Ils ont le sentiment d'avoir été moins bien traités que leurs collègues français et demandent "réparation" à la SNCF : la Cour d'appel de Paris examine jusqu'à mardi plus de 800 dossiers d'anciens cheminots de nationalité ou d'origine marocaine, les "Chibanis".
En première instance, la SNCF avait été condamnée pour discrimination dans la quasi-totalité des dossiers. Le montant des dommages et intérêts prononcés en septembre 2015 devant le conseil de prud'hommes de Paris, suspendus par l'appel formé in extremis par le groupe public, s'élevait alors à 170 millions d'euros.
Après moult renvois et, pour certains, 12 ans de procédure, plus de 200 "Chibanis" (cheveux blancs en arabe) se sont déplacés lundi, ainsi que des membres de leurs familles et des ayant-droit, a constaté une journaliste de l'AFP. L'audience a démarré à 9h00 dans une salle comble et l'avocate des Chibanis a plaidé l'irrecevabilité de l'appel formé par l'entreprise.
"On attend qu'ils reconnaissent nos droits parce qu'on a été spolié par la SNCF", explique Loucen Ablou, 72 ans, qui a commencé à travailler à la gare de Lyon en 1972 après avoir été conducteur d'engins au Maroc. "J'ai pas eu de carrière, ils ont pris 15 ans de ma vie en plus", dénonce-t-il, expliquant que "les collègues français partent (à la retraite) à 55 ans, moi à 70". "Je veux que la justice me rende ce qui m'appartient", dit-il.
Zikri Habib, 42 ans, est l'un des enfants de Larbi Habib. Entré à la SNCF en 1976 et à la retraite depuis 2012, ce dernier est actuellement hospitalisé. Son fils a fait le déplacement car "cela compte énormément pour mon père", qui a été agent d'entretien sur les voies pendant 32 ans, "sans possibilité d'évoluer", explique-t-il. "Il a eu six enfants et grâce à lui, on travaille tous, ça a poussé tout le monde", témoigne-t-il.
La SNCF a recruté au total environ 2.000 Marocains dans les années 1970, en vertu d'une convention signée entre la France et le Maroc devant garantir "l'égalité des droits et de traitement avec les nationaux".
- Clause de nationalité -
La grande majorité des plaignants, embauchés dans les années 70, étaient contractuels, donc avec un CDI de droit privé, et n'ont pas pu bénéficier du statut des cheminots, plus avantageux et relevant d'une caisse de retraite spécifique. Une centaine, naturalisés, ont pu y accéder mais en perdant leur ancienneté.
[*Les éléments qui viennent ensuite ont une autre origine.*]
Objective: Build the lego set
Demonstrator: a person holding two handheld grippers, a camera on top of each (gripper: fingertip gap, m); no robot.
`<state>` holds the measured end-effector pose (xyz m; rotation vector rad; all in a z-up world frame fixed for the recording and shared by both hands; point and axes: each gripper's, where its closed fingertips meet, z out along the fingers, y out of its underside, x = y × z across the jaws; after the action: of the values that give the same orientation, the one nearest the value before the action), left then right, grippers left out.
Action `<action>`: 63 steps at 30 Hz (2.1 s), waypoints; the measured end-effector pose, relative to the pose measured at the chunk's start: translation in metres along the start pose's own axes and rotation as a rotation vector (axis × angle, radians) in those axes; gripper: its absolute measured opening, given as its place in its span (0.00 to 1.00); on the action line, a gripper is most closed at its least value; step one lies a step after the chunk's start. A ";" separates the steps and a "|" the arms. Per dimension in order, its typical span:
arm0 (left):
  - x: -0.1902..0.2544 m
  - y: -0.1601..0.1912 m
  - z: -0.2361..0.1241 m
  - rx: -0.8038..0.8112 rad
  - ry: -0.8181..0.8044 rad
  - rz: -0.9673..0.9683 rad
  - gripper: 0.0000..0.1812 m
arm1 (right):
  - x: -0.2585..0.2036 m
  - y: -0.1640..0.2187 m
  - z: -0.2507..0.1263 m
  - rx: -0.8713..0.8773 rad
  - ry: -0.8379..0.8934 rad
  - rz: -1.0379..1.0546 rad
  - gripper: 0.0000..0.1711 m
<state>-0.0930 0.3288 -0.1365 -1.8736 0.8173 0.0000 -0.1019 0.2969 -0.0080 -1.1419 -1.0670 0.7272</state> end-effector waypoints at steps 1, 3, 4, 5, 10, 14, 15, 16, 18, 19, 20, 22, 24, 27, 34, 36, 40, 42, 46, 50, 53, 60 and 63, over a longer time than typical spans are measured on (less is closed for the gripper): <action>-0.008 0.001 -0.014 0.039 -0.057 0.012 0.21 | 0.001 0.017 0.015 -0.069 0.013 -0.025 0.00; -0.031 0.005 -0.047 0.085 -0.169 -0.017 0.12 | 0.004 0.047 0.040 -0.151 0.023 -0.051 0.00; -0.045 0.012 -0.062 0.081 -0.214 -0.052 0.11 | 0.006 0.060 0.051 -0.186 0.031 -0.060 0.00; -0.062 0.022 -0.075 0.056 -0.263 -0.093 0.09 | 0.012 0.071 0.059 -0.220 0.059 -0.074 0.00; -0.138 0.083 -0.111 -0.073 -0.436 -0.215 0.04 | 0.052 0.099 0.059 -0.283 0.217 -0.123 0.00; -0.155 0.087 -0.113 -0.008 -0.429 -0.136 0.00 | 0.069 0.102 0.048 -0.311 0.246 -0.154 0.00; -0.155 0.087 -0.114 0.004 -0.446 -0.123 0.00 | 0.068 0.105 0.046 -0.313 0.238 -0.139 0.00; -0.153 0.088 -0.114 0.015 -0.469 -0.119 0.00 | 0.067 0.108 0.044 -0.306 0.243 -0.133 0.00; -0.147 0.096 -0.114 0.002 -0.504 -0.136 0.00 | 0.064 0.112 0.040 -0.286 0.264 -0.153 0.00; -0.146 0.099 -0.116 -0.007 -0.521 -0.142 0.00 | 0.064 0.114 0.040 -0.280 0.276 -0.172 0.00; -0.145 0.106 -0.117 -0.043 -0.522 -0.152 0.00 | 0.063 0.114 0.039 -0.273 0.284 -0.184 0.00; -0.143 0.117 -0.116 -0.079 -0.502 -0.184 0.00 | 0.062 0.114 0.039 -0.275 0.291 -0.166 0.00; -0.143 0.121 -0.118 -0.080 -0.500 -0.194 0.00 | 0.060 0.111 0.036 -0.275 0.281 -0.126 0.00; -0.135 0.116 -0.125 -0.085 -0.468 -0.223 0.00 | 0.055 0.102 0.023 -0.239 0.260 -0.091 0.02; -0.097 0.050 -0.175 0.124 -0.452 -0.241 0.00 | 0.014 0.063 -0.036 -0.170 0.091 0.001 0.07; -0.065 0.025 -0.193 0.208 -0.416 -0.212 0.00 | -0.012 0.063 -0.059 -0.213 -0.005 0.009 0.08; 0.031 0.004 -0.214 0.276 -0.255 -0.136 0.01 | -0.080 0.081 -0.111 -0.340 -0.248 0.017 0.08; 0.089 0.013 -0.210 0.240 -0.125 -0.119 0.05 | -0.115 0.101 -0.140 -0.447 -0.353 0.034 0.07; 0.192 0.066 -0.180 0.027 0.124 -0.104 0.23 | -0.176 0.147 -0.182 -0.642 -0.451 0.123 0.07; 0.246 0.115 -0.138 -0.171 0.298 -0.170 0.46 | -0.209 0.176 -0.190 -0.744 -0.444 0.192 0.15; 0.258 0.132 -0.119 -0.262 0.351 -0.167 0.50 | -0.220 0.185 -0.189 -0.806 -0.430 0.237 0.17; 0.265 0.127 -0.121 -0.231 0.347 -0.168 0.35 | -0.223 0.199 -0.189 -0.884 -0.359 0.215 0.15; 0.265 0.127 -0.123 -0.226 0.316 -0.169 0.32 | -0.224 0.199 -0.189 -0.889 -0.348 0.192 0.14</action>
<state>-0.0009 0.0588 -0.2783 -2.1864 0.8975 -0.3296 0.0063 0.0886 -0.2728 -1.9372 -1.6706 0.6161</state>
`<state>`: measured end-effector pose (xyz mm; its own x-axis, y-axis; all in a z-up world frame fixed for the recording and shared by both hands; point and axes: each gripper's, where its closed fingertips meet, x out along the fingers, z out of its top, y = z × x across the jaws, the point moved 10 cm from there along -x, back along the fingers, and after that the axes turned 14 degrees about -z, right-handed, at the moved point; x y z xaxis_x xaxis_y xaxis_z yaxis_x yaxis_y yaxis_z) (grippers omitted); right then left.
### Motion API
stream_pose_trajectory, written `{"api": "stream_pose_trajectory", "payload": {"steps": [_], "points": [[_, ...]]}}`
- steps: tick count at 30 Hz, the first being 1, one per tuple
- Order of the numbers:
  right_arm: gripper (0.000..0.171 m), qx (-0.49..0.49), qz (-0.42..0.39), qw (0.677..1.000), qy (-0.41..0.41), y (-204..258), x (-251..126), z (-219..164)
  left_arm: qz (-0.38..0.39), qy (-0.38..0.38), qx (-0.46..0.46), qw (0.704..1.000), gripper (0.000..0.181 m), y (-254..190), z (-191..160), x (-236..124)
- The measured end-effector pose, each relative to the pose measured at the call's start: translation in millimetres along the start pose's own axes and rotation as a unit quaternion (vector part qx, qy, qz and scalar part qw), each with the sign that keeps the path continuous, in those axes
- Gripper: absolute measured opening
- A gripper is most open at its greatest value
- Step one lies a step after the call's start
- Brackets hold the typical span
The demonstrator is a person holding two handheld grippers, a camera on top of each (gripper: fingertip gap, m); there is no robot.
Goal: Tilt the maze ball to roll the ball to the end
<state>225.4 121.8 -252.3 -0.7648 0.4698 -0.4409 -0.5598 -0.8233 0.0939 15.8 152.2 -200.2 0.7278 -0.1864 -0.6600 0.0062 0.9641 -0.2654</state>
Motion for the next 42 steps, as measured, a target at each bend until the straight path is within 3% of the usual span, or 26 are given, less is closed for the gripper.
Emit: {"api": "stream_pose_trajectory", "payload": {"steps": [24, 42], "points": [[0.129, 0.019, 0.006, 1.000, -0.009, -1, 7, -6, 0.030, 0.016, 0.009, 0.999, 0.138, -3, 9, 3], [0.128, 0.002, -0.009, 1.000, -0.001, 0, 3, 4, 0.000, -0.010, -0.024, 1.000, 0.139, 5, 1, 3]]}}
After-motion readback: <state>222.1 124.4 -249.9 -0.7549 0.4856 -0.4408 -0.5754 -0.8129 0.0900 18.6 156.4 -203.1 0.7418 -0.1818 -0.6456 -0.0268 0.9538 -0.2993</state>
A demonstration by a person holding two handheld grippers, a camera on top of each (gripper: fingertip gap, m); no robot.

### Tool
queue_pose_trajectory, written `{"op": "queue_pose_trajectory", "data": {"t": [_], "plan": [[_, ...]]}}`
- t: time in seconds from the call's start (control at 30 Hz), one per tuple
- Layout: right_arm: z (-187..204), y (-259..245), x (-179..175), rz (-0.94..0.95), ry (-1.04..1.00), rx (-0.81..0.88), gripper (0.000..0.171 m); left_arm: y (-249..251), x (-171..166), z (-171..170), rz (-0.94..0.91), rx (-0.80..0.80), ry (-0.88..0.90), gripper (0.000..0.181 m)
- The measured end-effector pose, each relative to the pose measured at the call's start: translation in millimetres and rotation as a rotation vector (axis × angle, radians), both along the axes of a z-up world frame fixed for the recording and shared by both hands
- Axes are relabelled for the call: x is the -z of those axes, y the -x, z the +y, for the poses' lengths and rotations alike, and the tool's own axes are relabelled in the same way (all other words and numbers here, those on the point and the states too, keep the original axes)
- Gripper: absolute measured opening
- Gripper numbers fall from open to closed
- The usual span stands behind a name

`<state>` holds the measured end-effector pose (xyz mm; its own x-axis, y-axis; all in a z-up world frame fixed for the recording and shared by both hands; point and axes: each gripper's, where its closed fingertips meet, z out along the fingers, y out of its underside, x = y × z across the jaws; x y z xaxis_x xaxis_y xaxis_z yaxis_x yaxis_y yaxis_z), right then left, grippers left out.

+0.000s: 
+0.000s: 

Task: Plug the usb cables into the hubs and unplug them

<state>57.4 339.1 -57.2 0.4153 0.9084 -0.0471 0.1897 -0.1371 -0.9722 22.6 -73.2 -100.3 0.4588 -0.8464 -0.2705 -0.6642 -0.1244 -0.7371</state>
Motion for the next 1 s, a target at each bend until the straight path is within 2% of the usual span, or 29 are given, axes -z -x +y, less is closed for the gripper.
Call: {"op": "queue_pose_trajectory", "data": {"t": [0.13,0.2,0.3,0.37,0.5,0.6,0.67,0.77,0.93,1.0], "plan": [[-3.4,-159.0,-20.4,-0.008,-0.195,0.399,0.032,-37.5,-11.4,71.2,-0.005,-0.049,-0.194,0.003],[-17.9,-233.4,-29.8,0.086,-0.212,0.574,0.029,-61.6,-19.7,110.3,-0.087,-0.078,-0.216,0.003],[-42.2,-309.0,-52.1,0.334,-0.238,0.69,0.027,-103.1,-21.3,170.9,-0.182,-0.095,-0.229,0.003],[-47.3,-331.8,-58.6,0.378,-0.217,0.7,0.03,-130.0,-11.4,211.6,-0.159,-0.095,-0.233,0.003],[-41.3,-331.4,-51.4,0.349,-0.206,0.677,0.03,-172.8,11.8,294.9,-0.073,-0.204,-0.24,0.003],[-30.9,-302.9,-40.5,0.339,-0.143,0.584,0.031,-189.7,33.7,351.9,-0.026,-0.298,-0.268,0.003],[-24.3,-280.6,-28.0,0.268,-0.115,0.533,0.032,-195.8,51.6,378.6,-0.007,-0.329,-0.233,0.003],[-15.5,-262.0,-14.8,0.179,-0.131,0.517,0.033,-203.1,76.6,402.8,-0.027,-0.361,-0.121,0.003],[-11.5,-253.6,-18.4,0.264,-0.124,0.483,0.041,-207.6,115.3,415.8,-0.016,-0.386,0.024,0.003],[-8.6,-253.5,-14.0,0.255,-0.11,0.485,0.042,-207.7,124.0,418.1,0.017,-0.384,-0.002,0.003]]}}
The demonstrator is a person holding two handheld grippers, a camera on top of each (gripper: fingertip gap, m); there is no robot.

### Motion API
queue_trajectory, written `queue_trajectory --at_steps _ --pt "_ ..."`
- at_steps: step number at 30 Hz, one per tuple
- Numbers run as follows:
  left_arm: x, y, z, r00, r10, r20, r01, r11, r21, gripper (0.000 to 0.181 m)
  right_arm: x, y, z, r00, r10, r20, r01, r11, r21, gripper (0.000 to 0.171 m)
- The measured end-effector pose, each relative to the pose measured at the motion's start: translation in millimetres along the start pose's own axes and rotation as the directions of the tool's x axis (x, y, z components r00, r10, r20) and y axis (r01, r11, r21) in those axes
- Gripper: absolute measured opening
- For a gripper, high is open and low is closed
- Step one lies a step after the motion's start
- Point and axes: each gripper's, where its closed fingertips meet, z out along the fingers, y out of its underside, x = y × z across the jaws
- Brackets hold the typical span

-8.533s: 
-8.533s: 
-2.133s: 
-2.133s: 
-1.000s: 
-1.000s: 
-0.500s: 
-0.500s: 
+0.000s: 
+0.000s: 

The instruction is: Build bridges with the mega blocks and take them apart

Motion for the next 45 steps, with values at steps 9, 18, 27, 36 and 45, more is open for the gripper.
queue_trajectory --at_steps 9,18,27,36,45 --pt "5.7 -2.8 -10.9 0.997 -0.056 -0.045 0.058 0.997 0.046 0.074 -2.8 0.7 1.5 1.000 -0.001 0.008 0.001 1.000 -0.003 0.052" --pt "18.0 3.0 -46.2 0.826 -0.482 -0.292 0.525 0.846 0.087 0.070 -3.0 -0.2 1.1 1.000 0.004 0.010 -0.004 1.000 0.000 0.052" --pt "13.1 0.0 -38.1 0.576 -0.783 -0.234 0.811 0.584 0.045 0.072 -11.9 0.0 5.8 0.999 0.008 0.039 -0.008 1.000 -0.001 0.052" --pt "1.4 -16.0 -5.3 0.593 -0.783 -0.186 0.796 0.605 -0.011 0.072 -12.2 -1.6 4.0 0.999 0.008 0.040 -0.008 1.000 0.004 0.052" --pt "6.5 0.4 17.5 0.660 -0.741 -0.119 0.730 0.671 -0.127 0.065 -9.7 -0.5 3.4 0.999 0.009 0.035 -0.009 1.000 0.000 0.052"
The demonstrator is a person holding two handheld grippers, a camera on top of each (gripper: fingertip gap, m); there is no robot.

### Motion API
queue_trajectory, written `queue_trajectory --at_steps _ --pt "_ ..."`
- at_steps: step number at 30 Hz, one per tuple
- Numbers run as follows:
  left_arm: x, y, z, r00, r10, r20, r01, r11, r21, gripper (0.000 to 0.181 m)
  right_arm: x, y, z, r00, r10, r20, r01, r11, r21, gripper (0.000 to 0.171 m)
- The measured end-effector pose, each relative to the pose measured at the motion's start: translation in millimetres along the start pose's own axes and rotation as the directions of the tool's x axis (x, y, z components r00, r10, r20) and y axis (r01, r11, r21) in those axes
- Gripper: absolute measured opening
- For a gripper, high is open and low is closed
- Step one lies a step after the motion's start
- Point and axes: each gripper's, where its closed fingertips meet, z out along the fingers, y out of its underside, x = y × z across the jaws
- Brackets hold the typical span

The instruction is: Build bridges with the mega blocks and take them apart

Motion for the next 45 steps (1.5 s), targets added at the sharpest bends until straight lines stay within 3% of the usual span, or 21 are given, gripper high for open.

Tous accusent la SNCF, qui conteste toute discrimination, de les avoir délibérément "cantonnés" aux plus bas niveaux de qualification et de salaires, ce qui les a ensuite pénalisés à l'heure de la retraite.
Selon leur avocate, Me Clélie de Lesquen-Jonas, 100% des plaignants sont restés agents d'exécution, contre 25% des personnels au statut et avec une ancienneté comparable.
Panels de comparaison à l'appui, le groupe ferroviaire assure au contraire avoir "toujours traité de la même manière ses salariés, quelle que soit leur origine ou nationalité". Mais son dernier panel présenté en appel hérisse l'avocate des Chibanis: "il est encore plus sophistiqué dans la tricherie", estime-t-elle.
Comme en 2015, la SNCF explique avoir strictement "respecté les règles statutaires" qui réservent le statut aux ressortissants européens âgés de moins de 30 ans lors de leur embauche. A la RATP, la clause de nationalité a été supprimée en 2002. SUD-rail et la CGT-cheminots demandent qu'il en soit de même à la SNCF.
Outre une réparation de leur "préjudice intégral" de carrière et de retraite, recalculé à la hausse, les Chibanis attendent cette fois la reconnaissance de "préjudice moral" car ils "ont ressenti une vraie humiliation", explique leur avocate.
Depuis un an et demi, entre 300 et 400 nouveaux recours ont été déposés, portant à près de 1.200 le nombre de dossiers aux Prud'hommes, selon Ahmed Katim, porte-parole de l'association rassemblant les plaignants.